How long does habit formation take?

My "day job" is as an IT manager and I spend a lot of time vetting processes, methodologies, etc. I tend to use concepts like "Getting Things Done" and "Inbox Zero" to clear time for my burgeoning shooting hobby.

Some of my experiences in the IT world have translated nicely to competitive shooting and training - more on that in another post - and the following article is definitely one of them!

See, a lot of self-help books and concepts try to instill a 21-day program to form a habit/break a bad habit - I always thought that was a little on the "light" side. I've noticed that I've had to work harder that 21 days to refine/relearn some skills, such as my drawstroke.

Anyway - turns out that 21-days isn't really enough... The full article is available here:

The salient analysis is below:

21 days, 3%, and other self-help myths
Evaluating the evidence behind common self-improvement truisms

Focus: Achieving Your Highest Priorities, FranklinCovey's flagship time-management seminar, asks seminar-goers to make several commitments in a "21-day experiment"--to plan their day each of the next 21 days, for instance.

When I took the seminar in the fall of 2005, our facilitator explained: "Why 21 days? Because that's how long it takes to form a new habit." I can’t find this in the abridged audio of Focus, but a quick Google search confirmed others also remember this statement. FranklinCovey co-founder Stephen R. Covey and FC blogger Stephanie Vozza both repeat the 21-day story on the web.

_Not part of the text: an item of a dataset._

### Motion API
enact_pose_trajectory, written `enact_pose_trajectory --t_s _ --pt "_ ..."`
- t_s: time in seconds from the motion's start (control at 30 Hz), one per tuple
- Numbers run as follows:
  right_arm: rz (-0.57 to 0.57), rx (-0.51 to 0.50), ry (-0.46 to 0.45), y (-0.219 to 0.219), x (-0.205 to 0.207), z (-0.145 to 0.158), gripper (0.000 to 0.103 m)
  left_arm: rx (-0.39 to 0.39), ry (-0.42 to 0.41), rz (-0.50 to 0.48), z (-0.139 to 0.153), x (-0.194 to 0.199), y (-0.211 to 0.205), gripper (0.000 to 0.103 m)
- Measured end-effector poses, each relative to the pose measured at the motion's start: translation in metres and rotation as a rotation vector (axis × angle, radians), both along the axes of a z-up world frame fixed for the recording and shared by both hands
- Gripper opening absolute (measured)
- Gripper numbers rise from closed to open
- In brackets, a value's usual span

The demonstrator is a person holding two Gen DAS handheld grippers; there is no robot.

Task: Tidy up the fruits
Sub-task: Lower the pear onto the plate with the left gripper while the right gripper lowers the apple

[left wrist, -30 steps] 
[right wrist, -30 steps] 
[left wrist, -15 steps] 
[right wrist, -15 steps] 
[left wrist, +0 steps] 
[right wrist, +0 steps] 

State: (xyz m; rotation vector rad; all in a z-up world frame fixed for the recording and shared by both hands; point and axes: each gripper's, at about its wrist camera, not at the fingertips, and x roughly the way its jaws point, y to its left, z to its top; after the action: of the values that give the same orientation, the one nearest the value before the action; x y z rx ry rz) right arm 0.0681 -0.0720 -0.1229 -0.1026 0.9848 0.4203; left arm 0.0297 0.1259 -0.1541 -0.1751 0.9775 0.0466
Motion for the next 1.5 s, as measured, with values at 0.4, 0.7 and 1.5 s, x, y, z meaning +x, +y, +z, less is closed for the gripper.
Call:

Unfortunately, it isn’t true. Jeremy Dean wrote a great summary of recent findings on habit formation by Phillipa Lally and colleagues (Lally et al., 2009):

Although the average was 66 days, there was marked variation in how long habits took to form, anywhere from 18 days up to 254 days in the habits examined in this study. As you'd imagine, drinking a daily glass of water became automatic very quickly but doing 50 sit-ups before breakfast required more dedication. . . .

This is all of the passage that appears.